Write the line that contains "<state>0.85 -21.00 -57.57" and each one after it, word for word, ending with the final line of the data.
##############################
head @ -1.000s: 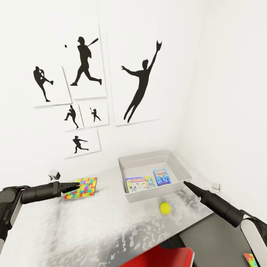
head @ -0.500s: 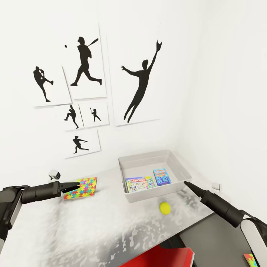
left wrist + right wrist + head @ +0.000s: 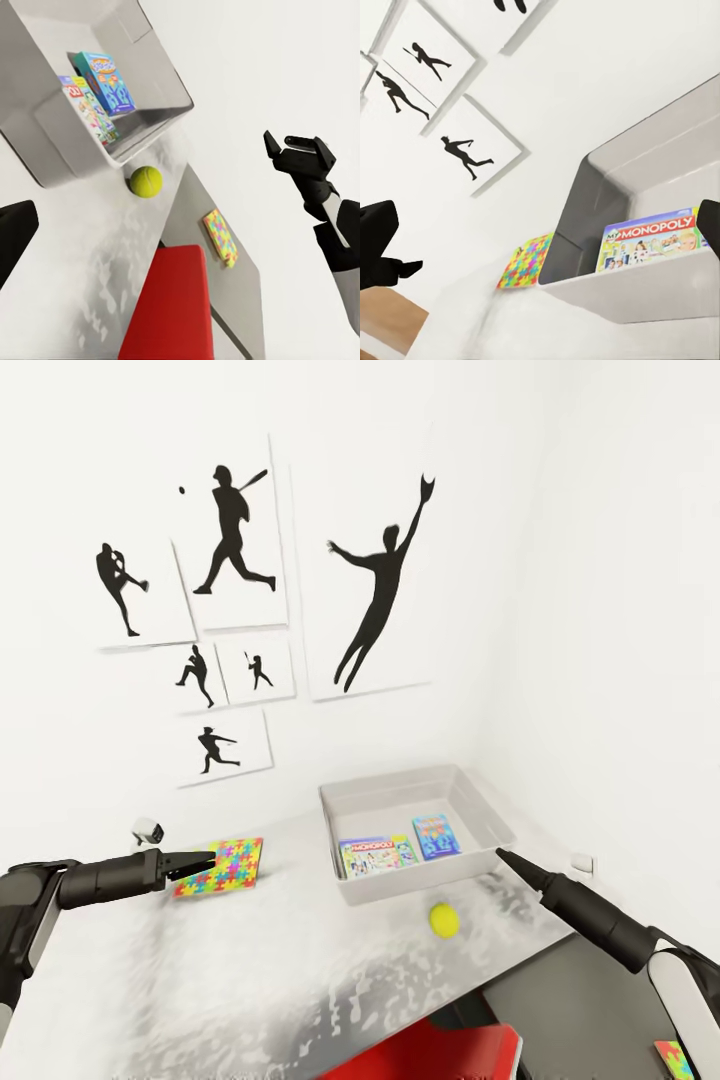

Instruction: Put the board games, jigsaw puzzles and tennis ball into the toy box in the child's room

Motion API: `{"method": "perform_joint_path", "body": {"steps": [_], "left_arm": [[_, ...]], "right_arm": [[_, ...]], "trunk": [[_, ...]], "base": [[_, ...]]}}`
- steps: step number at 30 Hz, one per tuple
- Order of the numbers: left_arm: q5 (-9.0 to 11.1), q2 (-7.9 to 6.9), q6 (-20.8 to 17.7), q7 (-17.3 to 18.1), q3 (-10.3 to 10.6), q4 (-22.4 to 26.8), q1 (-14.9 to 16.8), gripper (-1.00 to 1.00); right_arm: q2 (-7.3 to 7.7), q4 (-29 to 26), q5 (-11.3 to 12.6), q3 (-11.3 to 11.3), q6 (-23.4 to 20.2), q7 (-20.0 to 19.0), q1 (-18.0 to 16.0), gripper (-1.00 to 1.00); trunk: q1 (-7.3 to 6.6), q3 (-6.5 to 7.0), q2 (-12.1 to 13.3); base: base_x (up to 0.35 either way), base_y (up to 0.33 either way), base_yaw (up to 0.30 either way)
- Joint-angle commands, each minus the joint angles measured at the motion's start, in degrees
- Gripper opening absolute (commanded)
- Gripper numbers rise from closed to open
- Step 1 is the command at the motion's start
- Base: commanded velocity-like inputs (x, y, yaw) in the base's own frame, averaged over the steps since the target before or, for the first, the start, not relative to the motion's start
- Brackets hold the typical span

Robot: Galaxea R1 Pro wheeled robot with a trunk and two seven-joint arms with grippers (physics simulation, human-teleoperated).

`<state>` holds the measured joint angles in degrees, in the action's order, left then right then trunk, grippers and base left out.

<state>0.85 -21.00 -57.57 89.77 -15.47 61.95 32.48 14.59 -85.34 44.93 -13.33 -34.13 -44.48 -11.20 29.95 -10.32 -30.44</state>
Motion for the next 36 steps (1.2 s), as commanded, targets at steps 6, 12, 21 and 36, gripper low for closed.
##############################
**RESULT BELOW**.
<state>0.85 -21.00 -57.57 89.77 -15.47 61.95 32.48 14.59 -85.34 44.93 -13.33 -34.13 -44.48 -11.20 29.95 -10.32 -30.44</state>
Motion for the next 36 steps (1.2 s), as commanded, targets at steps 6, 12, 21 and 36, gripper low for closed.

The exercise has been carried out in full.